▸ **Exercise objective**: Repeat nothing but the lines below running from the one containing "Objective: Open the" to the one containing "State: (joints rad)". Keep both end lines.

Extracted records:
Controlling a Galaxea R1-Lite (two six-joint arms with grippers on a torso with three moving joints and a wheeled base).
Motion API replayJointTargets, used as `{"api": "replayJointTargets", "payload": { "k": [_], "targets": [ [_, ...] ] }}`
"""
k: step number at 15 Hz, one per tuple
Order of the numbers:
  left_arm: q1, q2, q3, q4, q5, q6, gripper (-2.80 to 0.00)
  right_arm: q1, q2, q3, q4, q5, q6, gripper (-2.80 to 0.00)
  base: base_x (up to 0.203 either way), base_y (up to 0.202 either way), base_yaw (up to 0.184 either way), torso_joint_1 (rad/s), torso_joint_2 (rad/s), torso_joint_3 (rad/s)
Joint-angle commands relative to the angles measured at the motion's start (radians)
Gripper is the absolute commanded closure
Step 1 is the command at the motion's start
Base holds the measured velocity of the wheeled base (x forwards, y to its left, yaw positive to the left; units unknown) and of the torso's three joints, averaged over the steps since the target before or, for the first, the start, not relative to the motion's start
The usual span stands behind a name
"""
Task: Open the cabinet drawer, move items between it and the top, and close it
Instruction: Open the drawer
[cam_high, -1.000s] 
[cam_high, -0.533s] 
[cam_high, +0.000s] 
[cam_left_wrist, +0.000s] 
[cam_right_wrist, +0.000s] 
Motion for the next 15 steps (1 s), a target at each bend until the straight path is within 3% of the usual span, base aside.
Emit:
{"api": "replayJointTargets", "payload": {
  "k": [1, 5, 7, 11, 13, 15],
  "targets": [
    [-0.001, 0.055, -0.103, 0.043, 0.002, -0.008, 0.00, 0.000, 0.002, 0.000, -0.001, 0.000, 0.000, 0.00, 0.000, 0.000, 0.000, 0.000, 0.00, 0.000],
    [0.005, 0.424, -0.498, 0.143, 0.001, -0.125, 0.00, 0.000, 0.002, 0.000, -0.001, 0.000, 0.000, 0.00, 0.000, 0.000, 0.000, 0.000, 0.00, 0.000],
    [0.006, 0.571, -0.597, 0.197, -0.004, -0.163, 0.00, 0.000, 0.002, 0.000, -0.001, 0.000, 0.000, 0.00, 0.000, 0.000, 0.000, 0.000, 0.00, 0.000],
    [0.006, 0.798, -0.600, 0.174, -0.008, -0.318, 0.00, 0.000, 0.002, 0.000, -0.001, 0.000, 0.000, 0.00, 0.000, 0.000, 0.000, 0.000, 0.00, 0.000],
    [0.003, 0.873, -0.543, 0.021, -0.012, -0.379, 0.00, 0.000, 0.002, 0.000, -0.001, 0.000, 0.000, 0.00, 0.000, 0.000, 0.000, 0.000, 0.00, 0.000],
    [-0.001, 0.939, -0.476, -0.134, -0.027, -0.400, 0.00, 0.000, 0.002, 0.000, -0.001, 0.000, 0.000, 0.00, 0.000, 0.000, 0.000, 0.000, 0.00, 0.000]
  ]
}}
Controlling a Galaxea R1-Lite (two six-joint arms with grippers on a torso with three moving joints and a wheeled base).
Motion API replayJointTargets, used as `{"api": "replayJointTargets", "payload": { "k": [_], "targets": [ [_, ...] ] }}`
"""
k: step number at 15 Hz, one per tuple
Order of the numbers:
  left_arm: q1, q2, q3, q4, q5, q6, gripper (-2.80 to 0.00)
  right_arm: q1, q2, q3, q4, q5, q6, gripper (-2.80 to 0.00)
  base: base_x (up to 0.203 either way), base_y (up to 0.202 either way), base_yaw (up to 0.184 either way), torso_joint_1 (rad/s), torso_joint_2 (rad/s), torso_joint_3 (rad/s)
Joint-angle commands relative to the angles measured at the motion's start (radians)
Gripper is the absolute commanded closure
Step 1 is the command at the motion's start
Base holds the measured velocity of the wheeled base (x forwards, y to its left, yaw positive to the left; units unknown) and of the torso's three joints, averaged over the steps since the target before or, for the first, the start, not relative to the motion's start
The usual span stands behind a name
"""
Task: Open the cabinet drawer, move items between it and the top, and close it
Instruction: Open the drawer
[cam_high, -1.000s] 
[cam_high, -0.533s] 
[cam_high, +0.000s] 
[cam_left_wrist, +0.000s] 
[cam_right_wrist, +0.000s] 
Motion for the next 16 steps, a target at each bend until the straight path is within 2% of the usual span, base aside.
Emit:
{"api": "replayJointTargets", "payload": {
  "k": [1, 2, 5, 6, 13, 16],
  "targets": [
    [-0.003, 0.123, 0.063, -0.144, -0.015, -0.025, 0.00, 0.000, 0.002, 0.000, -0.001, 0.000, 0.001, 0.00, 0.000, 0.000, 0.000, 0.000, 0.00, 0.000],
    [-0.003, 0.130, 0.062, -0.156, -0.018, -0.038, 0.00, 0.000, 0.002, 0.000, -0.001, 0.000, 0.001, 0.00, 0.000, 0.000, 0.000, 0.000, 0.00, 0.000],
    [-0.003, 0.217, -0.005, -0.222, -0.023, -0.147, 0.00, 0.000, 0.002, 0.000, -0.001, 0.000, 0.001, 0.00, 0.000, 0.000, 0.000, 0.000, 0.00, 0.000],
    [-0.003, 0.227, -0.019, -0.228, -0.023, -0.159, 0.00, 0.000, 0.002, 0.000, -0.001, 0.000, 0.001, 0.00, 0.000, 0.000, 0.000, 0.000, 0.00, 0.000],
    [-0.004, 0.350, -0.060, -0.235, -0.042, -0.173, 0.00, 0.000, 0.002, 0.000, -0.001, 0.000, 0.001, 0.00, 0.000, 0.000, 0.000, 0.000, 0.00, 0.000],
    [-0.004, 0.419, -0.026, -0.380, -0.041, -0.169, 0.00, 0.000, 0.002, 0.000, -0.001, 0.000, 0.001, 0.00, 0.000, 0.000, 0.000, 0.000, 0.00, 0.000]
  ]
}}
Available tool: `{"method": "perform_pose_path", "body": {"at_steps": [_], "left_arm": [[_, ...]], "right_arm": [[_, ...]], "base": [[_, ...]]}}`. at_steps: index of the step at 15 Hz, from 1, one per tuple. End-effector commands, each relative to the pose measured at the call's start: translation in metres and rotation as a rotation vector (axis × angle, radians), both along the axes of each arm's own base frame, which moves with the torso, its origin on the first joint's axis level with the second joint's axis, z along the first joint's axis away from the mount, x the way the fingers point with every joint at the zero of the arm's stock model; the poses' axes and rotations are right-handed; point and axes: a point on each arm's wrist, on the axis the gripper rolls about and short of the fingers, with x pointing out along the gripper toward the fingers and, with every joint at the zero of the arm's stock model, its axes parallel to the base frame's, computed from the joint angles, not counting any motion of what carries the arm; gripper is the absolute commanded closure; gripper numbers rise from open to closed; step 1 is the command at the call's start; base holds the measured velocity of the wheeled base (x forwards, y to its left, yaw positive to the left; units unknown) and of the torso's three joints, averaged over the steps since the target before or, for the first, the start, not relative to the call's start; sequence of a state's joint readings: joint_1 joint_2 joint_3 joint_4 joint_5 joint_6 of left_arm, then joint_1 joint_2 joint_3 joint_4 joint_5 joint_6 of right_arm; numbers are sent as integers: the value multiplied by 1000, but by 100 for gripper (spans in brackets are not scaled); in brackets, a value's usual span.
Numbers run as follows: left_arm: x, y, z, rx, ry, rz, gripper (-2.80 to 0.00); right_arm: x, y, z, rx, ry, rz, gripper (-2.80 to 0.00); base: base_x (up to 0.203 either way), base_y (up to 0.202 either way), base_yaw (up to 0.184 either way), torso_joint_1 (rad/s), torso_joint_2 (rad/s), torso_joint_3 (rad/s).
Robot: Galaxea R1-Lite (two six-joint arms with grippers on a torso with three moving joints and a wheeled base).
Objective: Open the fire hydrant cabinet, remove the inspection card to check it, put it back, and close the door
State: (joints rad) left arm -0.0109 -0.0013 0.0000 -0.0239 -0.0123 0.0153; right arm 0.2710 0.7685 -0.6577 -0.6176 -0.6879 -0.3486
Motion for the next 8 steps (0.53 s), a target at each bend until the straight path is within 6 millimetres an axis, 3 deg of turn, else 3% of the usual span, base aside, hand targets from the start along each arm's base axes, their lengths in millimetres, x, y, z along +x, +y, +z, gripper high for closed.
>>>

▸ **Result of this exercise**:
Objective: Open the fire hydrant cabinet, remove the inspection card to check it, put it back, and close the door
State: (joints rad) left arm -0.0109 -0.0013 0.0000 -0.0239 -0.0123 0.0153; right arm 0.2710 0.7685 -0.6577 -0.6176 -0.6879 -0.3486

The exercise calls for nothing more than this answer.